Interesting. I've had a very different experience, one rooted both in law
and in the accession of the Nordic countries into the European Union.
During the elections in the mid 90's there was no guarantee Swedish and
Finnish were going to be used as official languages in the EU. It was felt
that, heck, all the Finns and Swedes speak English, why bother? Well, in
order to win the election the pro-EU folks got a commitment from the EU that
the two Nordic languages would be made official languages. Once in the EU
our libraries were flooded with EU materials in English, Finnish and Swedish
(the later two being the official languages of Finland). The English
materials would usually arrive first but I noticed my friends, mostly
educated English speaking Finns, would wait for the materials that arrived
later in Finnish. It was just more comfortable for them.
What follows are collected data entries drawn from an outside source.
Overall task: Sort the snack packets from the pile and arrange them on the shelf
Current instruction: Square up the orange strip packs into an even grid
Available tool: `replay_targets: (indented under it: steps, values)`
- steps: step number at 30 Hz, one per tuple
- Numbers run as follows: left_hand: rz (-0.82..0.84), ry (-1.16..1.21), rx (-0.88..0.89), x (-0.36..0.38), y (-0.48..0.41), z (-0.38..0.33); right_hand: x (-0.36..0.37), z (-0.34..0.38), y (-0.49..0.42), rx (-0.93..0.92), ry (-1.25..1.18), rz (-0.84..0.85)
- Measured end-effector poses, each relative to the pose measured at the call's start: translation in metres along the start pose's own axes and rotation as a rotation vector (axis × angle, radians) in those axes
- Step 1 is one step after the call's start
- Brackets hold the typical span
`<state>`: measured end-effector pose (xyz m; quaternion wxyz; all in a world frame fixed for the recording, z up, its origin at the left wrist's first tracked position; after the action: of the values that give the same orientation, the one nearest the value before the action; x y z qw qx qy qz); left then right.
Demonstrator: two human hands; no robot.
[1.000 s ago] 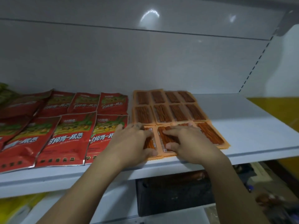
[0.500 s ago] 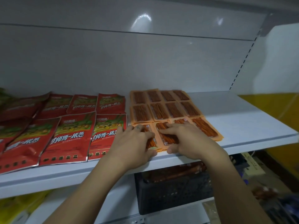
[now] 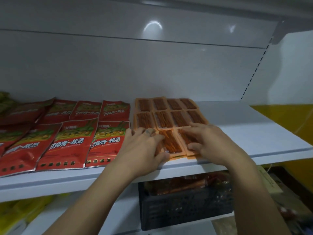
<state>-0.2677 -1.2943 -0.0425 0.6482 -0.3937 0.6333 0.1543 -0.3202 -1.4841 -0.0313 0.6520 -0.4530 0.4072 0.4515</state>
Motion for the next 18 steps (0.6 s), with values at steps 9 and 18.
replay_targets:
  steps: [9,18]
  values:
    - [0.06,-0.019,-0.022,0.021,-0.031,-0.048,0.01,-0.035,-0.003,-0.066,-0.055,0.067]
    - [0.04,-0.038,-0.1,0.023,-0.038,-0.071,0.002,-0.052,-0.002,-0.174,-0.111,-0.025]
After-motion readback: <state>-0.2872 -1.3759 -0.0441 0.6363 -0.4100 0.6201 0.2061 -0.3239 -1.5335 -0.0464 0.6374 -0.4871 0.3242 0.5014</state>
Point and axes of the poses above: each hand's wrist, its own y-axis away from the middle knuckle, its own x-axis out of the palm, z = x × y, the point moved 4 cm from there along -y, towards the middle knuckle, and after that the axes turned 11 degrees about -z, right-handed, at the moved point
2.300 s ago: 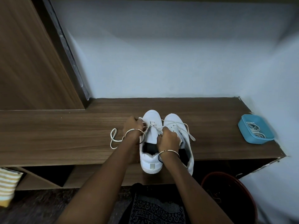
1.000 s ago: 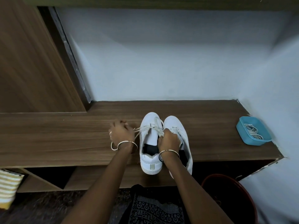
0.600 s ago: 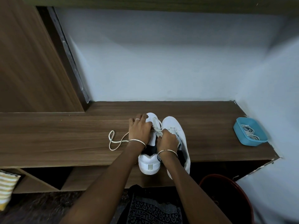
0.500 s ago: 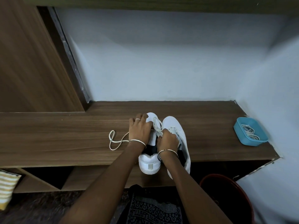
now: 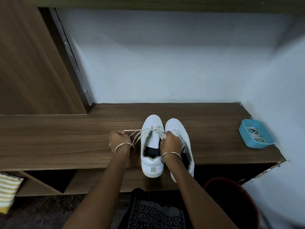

I have a confession to make myself. Although a native English speaker I
prefer to write in Swedish. You may notice someday that when I'm taking
notes at an ICANN meeting it will be in Swedish. I'd certainly like some
Swedish language materials. I can operate in both languages but the Mayor of
Rovaniemi, a friend, does not speak English. Only Finnish. Should he not be
able to access basic ICANN documents in his native language?
Most of the world does not speak English. All of ICANN must. The most
popular language in the world is Mandarin yet ICANN couldn't even get
Peter's name spelled correctly in Chinese characters on the ballot in the
recent NCUC EC election. That bothers me.
I know there are cost issues involved. Yet if the EU can operate in 24
languages is it unreasonable to ask ICANN to produce most documents in 10
and basic documents in as many languages as possible? Think of children
doing research on the internet. Shouldn't ICANN strive to have a page or two
or three online in their own language explaining what exactly this ICANN
thing is about? Are we sure there are not people who don't get involved
precisely because of the language issue?
I'd be interested in knowing the perspectives of others.